**DIRECTIONS:** Each line of the listing below containing the word "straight" should be returned.

════════════════════

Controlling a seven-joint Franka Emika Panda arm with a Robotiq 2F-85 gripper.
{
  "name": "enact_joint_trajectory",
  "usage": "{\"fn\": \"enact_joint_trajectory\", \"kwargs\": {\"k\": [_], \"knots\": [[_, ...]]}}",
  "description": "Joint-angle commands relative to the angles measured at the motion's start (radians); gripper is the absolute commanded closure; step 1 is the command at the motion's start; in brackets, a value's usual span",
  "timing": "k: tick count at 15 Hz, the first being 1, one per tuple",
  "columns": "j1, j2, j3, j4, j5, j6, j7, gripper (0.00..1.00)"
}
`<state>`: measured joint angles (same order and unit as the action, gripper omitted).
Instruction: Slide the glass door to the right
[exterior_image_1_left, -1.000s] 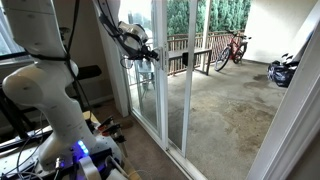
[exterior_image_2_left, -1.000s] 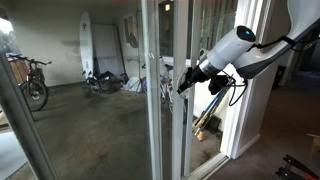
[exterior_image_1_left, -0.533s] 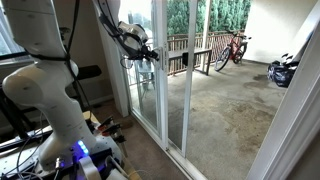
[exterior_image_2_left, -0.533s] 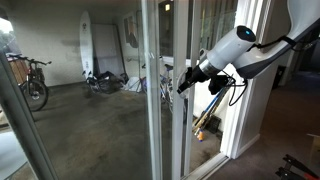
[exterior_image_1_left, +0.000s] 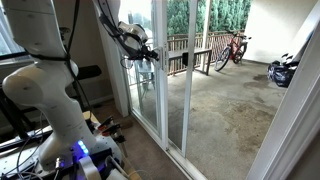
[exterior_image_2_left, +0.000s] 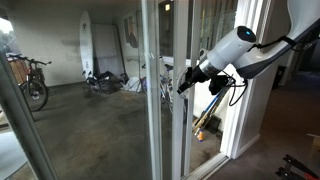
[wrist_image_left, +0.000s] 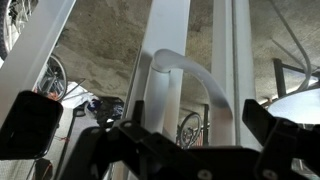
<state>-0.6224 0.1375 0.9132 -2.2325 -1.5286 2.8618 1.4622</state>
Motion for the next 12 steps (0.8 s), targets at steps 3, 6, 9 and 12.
{"fn": "enact_joint_trajectory", "kwargs": {"k": [3,6,9,12], "knots": [[0.020,0.006,0.003,0.016,-0.227,-0.004,0.124,0.00],[0.023,0.009,0.003,0.021,-0.304,-0.011,0.188,0.00],[0.026,0.009,0.010,0.037,-0.430,-0.036,0.321,0.00],[0.046,0.041,0.024,0.050,-0.581,-0.145,0.490,0.00]]}}
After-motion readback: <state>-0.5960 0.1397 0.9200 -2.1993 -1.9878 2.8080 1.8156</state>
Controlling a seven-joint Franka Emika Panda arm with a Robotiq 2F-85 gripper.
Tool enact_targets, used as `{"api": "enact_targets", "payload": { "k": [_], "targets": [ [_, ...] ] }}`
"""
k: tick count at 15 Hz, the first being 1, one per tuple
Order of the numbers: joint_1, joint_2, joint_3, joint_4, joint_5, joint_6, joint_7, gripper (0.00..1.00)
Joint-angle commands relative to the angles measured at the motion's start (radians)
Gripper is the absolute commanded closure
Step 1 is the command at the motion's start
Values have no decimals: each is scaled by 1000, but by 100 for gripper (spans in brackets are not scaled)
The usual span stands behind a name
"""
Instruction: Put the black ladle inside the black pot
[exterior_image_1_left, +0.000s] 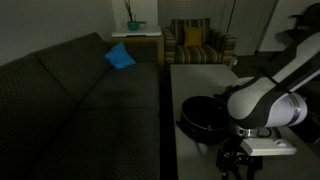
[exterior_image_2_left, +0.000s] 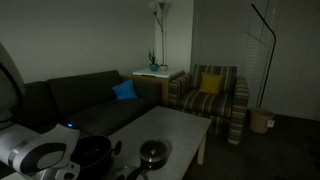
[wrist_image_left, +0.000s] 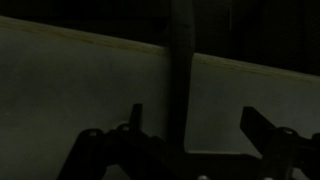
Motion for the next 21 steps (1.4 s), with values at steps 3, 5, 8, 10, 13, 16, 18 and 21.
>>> {"api": "enact_targets", "payload": {
  "k": [3, 5, 8, 10, 13, 16, 18, 21],
  "targets": [
    [7, 0, -9, -22, 34, -6, -7, 0],
    [5, 0, -10, -30, 38, -2, -8, 0],
    [-5, -1, -6, -44, 50, 11, -16, 0],
    [-8, -2, -1, -47, 59, 16, -18, 0],
    [9, -2, -11, -11, 49, -4, -6, 0],
    [9, -2, -11, -12, 49, -4, -6, 0],
    [9, -2, -11, -12, 49, -4, -6, 0],
    [9, -2, -11, -13, 49, -4, -6, 0]
  ]
}}
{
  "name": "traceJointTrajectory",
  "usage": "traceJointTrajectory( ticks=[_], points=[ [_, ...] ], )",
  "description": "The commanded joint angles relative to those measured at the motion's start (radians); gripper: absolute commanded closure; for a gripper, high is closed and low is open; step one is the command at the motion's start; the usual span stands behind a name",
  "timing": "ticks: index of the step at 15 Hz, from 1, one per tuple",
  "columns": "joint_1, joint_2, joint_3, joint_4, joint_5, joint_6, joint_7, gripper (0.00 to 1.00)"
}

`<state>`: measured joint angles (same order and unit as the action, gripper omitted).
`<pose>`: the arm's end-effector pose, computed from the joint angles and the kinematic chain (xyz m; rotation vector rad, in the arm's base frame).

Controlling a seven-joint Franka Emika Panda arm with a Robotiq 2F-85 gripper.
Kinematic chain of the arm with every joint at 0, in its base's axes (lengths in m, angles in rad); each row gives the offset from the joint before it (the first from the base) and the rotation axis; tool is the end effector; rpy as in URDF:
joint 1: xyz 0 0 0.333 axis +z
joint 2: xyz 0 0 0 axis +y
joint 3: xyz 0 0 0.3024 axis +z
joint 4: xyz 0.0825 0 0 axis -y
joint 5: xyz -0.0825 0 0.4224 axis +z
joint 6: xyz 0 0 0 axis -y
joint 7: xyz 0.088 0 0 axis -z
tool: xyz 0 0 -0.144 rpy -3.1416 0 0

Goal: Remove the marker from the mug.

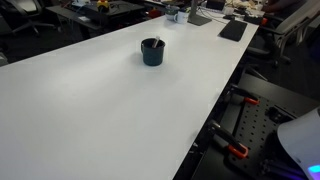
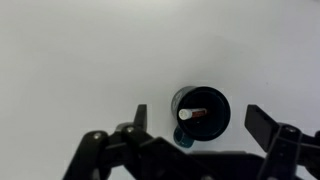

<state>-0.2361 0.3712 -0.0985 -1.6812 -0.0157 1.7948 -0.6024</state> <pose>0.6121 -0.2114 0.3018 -3.0188 -0.4182 0.3852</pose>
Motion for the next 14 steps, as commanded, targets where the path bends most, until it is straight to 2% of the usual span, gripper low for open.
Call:
traceJointTrajectory(
  ticks=[1, 7, 8, 14],
  points=[
    [-0.026, 0.042, 0.017, 0.031, 0.037, -0.004, -0.056, 0.00],
    [-0.030, 0.119, 0.039, 0.098, 0.071, -0.022, -0.148, 0.00],
    [-0.027, 0.093, 0.028, 0.053, 0.057, -0.003, -0.120, 0.00],
    [-0.033, 0.114, 0.030, 0.067, 0.059, -0.009, -0.126, 0.00]
  ],
)
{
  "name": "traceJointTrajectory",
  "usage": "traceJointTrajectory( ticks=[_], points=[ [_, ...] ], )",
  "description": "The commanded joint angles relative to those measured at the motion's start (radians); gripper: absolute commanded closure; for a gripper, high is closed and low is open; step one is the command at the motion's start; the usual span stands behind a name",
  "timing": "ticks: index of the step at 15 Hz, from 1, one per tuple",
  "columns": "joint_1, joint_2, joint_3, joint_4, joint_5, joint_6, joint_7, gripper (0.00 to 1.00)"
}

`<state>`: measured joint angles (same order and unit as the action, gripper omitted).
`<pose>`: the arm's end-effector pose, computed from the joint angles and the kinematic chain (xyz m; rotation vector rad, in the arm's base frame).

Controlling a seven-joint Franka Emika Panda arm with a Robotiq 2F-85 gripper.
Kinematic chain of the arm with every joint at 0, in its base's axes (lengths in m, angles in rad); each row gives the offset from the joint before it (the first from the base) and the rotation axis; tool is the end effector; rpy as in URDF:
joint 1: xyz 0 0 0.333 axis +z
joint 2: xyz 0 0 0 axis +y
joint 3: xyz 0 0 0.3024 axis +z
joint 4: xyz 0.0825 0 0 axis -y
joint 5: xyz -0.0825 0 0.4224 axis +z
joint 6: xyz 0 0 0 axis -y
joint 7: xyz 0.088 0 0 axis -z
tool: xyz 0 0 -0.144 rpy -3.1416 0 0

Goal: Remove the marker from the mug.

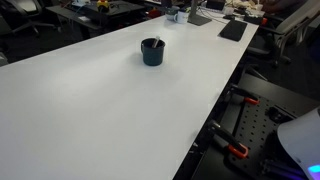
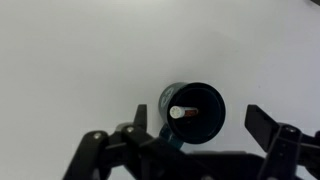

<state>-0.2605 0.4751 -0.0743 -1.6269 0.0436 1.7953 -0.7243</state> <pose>0.6243 -0.2086 0.2582 -2.9054 -0.5531 0.3882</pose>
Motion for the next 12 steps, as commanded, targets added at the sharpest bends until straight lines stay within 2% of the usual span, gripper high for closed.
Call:
traceJointTrajectory(
  ticks=[1, 12],
  points=[
    [-0.010, 0.025, 0.006, 0.028, -0.002, -0.018, -0.008, 0.00],
    [-0.017, 0.158, 0.048, 0.156, 0.007, -0.063, -0.110, 0.00]
  ],
)
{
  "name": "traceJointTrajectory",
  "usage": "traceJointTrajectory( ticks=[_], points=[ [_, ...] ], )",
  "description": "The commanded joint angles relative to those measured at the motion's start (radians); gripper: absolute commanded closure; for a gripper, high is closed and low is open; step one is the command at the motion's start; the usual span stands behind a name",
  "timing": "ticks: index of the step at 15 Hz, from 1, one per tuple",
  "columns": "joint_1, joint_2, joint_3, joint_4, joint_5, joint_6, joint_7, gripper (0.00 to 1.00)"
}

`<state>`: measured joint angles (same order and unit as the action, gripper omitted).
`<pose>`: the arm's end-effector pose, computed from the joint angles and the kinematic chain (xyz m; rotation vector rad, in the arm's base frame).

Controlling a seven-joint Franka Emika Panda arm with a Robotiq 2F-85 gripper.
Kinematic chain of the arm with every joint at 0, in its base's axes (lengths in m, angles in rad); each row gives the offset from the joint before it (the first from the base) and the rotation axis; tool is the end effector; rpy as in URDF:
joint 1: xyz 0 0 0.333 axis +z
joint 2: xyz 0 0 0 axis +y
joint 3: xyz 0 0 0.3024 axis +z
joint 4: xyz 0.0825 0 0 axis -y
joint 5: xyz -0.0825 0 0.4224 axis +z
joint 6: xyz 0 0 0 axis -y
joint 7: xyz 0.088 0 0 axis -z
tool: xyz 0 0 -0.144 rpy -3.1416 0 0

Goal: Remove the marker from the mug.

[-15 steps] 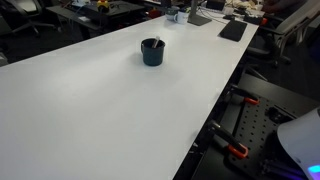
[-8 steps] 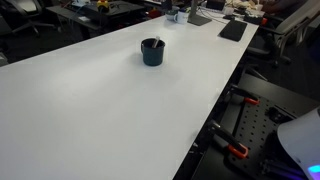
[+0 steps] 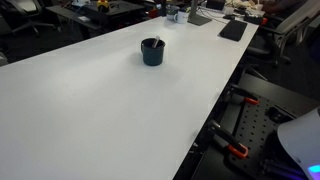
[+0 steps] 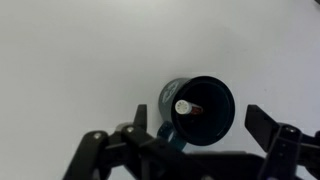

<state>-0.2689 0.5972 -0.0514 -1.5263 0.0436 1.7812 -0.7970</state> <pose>0.6439 -0.2051 0.2204 -2.8441 -0.6722 0.4189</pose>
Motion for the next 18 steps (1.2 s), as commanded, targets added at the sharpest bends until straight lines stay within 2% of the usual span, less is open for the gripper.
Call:
traceJointTrajectory(
  ticks=[1, 2, 18],
  points=[
    [-0.008, 0.040, 0.033, 0.055, 0.011, -0.049, -0.050, 0.00],
    [-0.004, 0.020, 0.019, 0.017, -0.002, -0.008, -0.019, 0.00],
    [-0.003, 0.108, 0.026, 0.067, -0.008, -0.040, -0.008, 0.00]
  ],
)
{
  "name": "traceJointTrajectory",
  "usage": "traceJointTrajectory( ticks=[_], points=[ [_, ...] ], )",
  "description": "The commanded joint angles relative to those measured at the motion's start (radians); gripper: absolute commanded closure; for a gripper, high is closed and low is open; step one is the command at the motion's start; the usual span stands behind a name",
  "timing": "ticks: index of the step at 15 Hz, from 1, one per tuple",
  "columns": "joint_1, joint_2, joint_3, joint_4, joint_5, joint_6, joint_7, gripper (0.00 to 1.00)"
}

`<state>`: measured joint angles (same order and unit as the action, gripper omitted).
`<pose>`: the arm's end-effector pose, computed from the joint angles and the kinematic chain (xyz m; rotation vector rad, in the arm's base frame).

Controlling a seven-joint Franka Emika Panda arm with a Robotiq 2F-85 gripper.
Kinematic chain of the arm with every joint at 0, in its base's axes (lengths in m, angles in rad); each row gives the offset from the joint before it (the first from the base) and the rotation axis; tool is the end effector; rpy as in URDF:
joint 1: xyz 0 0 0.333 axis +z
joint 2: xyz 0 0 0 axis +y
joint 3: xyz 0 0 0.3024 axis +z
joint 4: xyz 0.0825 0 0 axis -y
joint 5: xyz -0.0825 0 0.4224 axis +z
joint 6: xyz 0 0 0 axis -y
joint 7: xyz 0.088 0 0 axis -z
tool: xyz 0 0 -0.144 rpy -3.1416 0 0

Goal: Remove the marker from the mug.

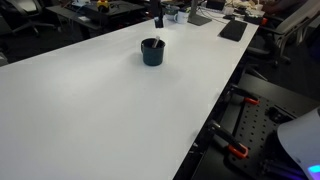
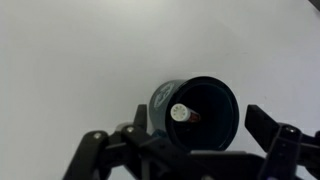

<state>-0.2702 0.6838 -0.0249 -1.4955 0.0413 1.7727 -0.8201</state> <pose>0.6454 -0.1895 0.1746 -2.7757 -0.7246 0.4848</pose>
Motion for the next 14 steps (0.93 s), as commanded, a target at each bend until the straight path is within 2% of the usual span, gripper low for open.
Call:
traceJointTrajectory(
  ticks=[1, 14],
  points=[
    [-0.004, 0.007, 0.004, 0.005, -0.003, -0.002, 0.002, 0.00],
    [-0.005, 0.042, 0.007, 0.041, -0.020, 0.001, -0.028, 0.00]
  ],
)
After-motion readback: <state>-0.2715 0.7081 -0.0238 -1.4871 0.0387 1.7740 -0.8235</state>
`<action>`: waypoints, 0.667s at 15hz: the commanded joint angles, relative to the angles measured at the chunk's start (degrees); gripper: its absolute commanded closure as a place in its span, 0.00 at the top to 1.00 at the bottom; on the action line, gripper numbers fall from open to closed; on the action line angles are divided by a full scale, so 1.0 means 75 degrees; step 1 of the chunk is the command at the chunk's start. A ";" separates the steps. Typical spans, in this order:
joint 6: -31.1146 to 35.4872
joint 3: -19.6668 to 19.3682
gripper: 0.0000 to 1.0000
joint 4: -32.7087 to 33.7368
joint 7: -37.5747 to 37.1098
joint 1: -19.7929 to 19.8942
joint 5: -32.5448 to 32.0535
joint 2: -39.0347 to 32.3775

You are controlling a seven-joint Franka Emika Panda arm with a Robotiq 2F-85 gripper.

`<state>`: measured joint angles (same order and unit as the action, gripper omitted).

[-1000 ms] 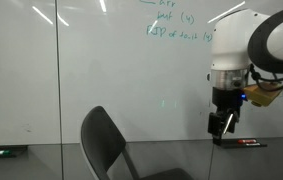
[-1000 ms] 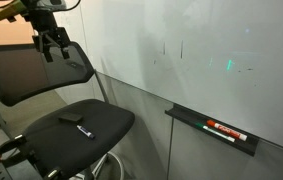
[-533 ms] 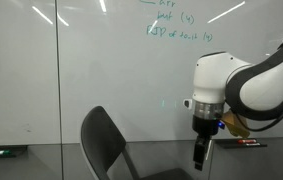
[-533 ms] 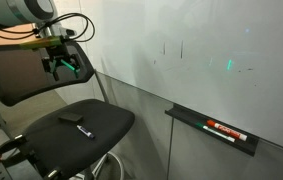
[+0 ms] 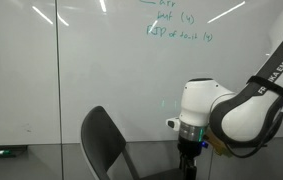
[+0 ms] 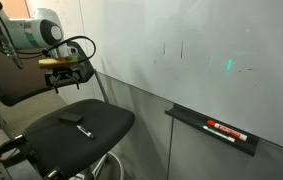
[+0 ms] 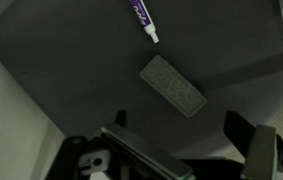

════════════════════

**THE ANSWER:**
Motion for the next 14 steps, as commanded, targets where the path bends most, until it is straight to 2% of the usual span, gripper low for open.
Motion for the next 12 steps, as commanded, targets added at the sharpest bends until straight lines stay within 2% of the usual span, gripper high for closed.
Motion for the next 18 steps (1.2 s), as commanded, targets added at the sharpest bends until straight lines stay within 2% of the usual span, less is open for the gripper.
Motion for the next 14 steps (0.93 s), as commanded, a target at each bend until the straight path is within 2% of the usual span, gripper low for open.

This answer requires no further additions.